| name | sql |
| description | Reference for writing and tuning SQL on tabular sources: SELECT/INSERT/UPDATE/DELETE, INNER/LEFT/RIGHT/FULL/SEMI/ANTI joins, window functions (ROW_NUMBER, RANK, LAG/LEAD, running aggregates), recursive and non-recursive CTEs, EXPLAIN/EXPLAIN ANALYZE, index design, and the three Python access layers (DuckDB embedded analytics over Parquet/CSV, SQLAlchemy core/ORM for multi-dialect modeling, psycopg2 for direct PostgreSQL with cursor control).

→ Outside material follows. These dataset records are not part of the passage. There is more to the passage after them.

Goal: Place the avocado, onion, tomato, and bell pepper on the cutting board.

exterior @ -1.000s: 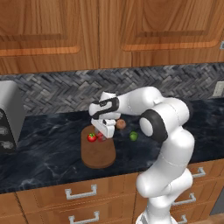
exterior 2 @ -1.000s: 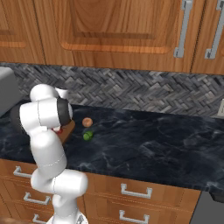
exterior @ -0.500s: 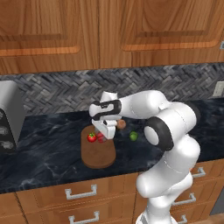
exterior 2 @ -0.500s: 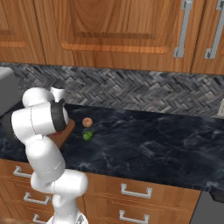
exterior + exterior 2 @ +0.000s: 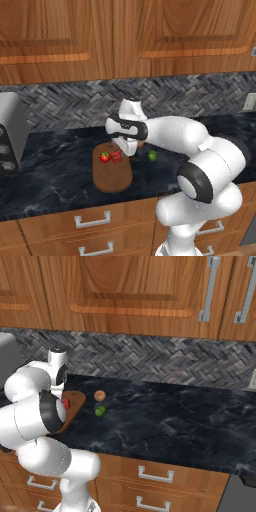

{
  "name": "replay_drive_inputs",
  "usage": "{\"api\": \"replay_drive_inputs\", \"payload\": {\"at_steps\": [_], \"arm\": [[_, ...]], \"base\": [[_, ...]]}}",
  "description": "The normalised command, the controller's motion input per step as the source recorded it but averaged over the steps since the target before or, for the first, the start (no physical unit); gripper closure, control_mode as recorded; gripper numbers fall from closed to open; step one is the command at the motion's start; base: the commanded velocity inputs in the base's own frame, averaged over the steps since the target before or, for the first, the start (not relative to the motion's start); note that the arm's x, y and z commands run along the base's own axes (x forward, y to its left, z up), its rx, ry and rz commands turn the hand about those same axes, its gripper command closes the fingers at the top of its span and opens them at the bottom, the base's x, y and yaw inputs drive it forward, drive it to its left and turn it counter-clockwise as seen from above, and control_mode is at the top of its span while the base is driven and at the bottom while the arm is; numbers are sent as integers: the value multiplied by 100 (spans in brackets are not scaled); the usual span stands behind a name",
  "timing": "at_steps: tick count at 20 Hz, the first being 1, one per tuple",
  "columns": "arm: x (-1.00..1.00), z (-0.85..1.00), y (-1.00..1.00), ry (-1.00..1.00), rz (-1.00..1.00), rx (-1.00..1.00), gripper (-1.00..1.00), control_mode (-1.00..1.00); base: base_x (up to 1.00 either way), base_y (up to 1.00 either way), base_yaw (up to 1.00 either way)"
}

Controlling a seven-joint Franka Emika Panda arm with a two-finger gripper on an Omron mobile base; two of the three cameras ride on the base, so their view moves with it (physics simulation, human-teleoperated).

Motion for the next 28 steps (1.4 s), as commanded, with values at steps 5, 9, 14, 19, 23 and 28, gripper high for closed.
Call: {"api": "replay_drive_inputs", "payload": {"at_steps": [5,9,14,19,23,28], "arm": [[-42,61,-22,-24,0,0,-100,-100],[-63,31,-42,-24,1,-7,-100,-100],[-54,29,-54,-21,10,-5,-100,-100],[-23,2,-46,-21,20,-4,-100,-100],[0,0,-29,-18,29,-3,-100,-100],[0,17,-15,-4,25,-3,-100,-100]], "base": [[0,0,0],[0,0,0],[0,0,0],[0,0,0],[0,0,0],[0,0,0]]}}
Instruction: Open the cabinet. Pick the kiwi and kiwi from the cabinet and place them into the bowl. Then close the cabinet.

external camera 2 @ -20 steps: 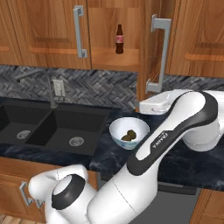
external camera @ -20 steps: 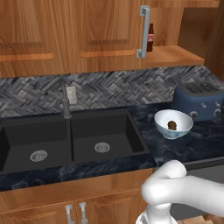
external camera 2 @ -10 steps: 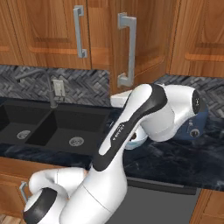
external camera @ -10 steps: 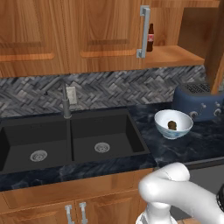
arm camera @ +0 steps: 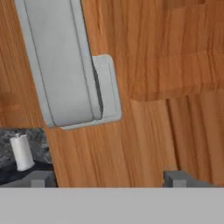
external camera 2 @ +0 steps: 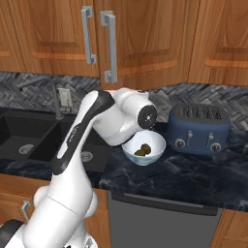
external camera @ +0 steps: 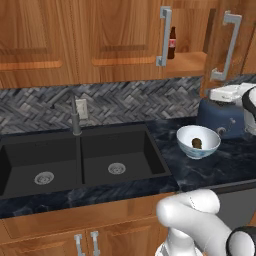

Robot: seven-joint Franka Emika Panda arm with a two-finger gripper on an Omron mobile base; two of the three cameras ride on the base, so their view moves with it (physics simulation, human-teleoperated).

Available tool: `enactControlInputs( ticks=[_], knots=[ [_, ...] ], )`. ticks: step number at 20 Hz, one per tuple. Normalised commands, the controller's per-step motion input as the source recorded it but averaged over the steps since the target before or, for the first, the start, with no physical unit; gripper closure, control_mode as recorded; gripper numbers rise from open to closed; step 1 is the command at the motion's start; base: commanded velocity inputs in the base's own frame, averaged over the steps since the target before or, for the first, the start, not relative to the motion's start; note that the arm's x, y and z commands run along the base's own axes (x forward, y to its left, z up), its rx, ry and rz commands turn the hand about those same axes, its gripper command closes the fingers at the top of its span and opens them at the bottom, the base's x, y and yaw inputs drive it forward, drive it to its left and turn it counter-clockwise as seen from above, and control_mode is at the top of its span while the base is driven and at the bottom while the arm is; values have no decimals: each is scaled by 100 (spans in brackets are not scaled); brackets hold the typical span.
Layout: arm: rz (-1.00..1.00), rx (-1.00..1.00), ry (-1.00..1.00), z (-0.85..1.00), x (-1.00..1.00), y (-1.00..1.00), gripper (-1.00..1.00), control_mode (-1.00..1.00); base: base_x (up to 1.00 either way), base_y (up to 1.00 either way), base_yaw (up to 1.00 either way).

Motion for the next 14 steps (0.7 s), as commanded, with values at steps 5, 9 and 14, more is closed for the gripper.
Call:
enactControlInputs(
  ticks=[5, 9, 14],
  knots=[
    [-23, 33, 0, -15, 100, 0, -100, -100, 0, 0, 0],
    [-19, 39, 0, -1, 100, -3, -100, -100, 0, 0, 0],
    [-12, 37, 16, 1, 100, -33, -100, -100, 0, 0, 0]
  ],
)
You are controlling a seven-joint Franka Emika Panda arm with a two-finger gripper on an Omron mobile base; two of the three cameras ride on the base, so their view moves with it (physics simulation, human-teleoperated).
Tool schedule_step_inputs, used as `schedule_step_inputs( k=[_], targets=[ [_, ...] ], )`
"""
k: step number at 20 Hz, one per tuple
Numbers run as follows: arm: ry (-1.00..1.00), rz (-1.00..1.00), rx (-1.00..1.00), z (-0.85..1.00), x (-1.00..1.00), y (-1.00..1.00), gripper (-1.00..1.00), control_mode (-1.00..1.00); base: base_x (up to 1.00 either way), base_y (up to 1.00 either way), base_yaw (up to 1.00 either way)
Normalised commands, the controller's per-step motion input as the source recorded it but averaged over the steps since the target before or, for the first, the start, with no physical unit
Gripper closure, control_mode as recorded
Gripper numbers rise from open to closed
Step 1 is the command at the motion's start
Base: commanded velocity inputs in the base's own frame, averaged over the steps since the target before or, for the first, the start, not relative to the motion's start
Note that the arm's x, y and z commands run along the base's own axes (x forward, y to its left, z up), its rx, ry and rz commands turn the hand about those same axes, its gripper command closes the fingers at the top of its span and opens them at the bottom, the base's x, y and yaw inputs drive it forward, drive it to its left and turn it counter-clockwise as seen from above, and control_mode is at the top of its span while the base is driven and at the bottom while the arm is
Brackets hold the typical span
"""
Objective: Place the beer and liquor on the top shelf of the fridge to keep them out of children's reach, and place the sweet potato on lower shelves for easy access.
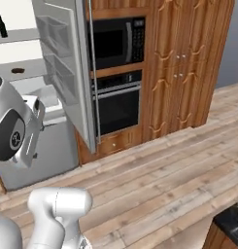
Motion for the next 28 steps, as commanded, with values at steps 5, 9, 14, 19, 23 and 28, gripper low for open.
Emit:
schedule_step_inputs(
  k=[5, 9, 14, 19, 23, 28],
  targets=[
    [0.0, 0.0, 0.0, 0.0, 0.0, 0.0, -1.0, 1.0, 0.12, -0.46, -0.58],
    [0.0, 0.0, 0.0, 0.0, 0.0, 0.0, -1.0, 1.0, 0.38, -0.37, -0.53],
    [0.0, 0.0, 0.0, 0.0, 0.0, 0.0, -1.0, 1.0, 0.8, -0.08, -0.38],
    [0.0, 0.0, 0.0, 0.0, 0.0, 0.0, -1.0, 1.0, 1.0, -0.01, -0.36],
    [0.0, 0.0, 0.0, 0.0, 0.0, 0.0, -1.0, 1.0, 1.0, 0.0, -0.36],
    [0.0, 0.0, 0.0, 0.0, 0.0, 0.0, -1.0, 1.0, 1.0, 0.01, -0.41]
  ],
)
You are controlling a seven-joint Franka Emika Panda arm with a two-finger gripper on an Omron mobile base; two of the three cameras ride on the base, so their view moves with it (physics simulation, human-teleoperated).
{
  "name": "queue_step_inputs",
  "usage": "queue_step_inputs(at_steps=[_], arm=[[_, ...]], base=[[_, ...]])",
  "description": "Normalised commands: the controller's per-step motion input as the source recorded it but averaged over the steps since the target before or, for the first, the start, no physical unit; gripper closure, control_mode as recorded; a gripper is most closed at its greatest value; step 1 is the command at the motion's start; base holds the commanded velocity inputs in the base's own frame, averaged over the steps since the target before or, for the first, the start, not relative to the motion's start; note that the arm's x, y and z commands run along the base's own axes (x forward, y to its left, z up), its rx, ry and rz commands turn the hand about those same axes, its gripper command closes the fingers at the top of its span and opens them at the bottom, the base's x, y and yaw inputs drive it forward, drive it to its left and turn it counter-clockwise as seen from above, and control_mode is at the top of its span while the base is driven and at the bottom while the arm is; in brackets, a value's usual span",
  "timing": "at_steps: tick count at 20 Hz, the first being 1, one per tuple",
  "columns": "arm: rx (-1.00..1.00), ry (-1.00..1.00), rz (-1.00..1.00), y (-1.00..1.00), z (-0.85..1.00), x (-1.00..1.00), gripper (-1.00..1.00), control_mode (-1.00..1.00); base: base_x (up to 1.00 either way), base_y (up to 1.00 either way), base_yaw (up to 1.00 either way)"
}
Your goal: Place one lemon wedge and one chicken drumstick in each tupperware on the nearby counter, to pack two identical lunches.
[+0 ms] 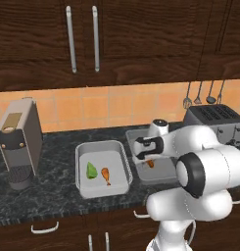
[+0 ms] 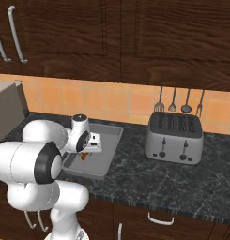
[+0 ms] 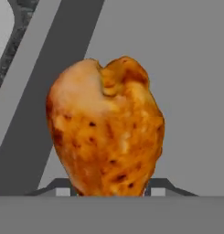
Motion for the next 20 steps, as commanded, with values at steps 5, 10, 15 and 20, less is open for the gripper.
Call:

Includes worked feature-extraction and slow-query-diagnosis examples. |
| metadata | {"dependencies":["duckdb","sqlalchemy","psycopg2-binary"]} |
SQL Reference
Three steps: identify the question shape, pick the SQL technique
(Section 1), pick the access library (Section 3). Optimization is
mechanical once you have a plan (Section 2).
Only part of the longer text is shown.